Replying near the end of the interview to a question as to what he thinks of the opposition of some Australian environmentalists to further immigration because the country's natural resources can't support it, Dr. Suzuki says, in French: "Oh, I believe Canada is full (plein) also. Even though it's the second largest country in the world, our useful area is reduced. Our immigration policy is disgusting (écoeurante): we plunder southern countries to deprive them of their future leaders, and we wish to increase our population to support economic growth. It's crazy (dingue)!"

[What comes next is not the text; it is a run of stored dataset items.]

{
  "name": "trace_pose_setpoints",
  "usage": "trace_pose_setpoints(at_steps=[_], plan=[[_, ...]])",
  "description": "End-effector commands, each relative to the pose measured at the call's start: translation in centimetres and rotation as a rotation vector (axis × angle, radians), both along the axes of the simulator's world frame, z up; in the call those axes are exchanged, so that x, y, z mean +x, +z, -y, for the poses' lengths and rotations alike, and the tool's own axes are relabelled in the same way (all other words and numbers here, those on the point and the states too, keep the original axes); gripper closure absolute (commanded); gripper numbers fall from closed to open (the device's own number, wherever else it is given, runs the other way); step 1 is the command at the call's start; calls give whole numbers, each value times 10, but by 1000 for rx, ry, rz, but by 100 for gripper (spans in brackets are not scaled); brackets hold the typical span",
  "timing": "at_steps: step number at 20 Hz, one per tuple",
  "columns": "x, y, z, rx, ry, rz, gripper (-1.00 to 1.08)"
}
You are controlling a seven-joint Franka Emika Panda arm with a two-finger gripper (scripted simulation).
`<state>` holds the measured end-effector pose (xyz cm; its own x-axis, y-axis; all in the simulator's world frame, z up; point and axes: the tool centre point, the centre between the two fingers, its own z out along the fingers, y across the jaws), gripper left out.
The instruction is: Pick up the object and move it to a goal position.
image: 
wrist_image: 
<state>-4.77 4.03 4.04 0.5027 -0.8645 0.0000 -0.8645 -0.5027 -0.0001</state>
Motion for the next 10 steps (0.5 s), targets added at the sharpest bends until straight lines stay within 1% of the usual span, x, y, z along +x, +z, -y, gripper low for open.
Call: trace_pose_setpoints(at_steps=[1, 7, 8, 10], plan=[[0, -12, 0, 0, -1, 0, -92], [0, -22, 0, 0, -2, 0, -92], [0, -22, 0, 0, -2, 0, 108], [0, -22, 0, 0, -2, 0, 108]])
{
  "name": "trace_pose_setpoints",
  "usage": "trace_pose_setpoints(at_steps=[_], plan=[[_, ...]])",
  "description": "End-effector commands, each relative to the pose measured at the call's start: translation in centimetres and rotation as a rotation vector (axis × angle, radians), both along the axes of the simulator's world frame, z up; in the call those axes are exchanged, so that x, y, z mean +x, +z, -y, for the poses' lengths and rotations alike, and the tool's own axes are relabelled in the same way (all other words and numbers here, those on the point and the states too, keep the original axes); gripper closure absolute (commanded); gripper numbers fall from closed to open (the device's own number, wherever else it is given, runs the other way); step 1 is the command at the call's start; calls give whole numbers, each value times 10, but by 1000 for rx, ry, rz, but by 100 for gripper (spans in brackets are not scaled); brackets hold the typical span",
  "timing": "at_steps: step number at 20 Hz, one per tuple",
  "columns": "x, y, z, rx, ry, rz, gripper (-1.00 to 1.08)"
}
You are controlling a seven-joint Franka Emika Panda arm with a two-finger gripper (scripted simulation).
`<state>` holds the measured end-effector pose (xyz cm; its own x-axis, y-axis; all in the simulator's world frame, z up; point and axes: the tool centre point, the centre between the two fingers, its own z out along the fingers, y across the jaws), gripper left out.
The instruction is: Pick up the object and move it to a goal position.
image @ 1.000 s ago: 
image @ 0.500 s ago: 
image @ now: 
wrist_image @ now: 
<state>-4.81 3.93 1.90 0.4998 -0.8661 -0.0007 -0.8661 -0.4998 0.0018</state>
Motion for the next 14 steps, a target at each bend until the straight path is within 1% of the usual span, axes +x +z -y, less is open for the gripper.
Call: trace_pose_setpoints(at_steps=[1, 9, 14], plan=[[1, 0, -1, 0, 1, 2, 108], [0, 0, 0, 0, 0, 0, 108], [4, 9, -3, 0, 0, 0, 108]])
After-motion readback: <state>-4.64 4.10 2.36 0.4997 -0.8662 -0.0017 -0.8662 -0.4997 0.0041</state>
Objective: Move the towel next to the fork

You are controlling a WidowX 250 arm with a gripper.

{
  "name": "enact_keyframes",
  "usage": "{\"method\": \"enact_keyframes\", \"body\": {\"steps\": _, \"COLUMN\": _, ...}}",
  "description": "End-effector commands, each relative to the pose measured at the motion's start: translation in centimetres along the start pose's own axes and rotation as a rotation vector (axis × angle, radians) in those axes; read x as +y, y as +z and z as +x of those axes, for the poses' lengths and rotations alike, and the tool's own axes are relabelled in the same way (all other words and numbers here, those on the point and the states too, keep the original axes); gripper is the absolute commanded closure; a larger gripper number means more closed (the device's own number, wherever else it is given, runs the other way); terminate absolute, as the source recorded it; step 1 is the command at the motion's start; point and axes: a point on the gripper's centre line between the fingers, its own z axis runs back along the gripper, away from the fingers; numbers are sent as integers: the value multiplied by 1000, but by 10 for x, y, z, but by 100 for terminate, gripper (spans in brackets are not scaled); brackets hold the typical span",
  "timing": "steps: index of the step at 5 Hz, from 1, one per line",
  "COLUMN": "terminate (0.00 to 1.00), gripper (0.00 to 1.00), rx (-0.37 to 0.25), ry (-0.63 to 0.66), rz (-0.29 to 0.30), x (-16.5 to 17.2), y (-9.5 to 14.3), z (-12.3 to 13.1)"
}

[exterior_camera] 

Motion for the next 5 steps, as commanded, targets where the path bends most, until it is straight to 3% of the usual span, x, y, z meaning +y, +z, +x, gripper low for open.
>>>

Dr. Suzuki is hardly alone in holding these eminently contestable yet quite legitimate views. And, indeed, they have been held by many illustrious thinkers (Thomas Malthus, anyone?) over the centuries. But then he goes and spoils it all by using the words "disgusting" and "crazy." Unsurprisingly, such unnecessarily harsh, red-flag language, coming at the end of a rather long interview in which Dr. Suzuki is critical of Prime Minister Stephen Harper's record on science and the environment, has drawn the attention of Mr. Kenney. Long one of the government's most energetic polemicists, Mr. Kenney has got his own rhetoric working in high dudgeon in recent days, tweeting in both official languages that Dr. Suzuki is "xenophobic" and his comments "toxic and irresponsible."

Clearly, calmer talk and cooler minds are what's required here. But are we going to get it in a "gotcha" era where, to mix metaphors, no axe is too small to grind, even the smallest morsel is grist for the political mill and language is too quickly heated by unreasonable degrees?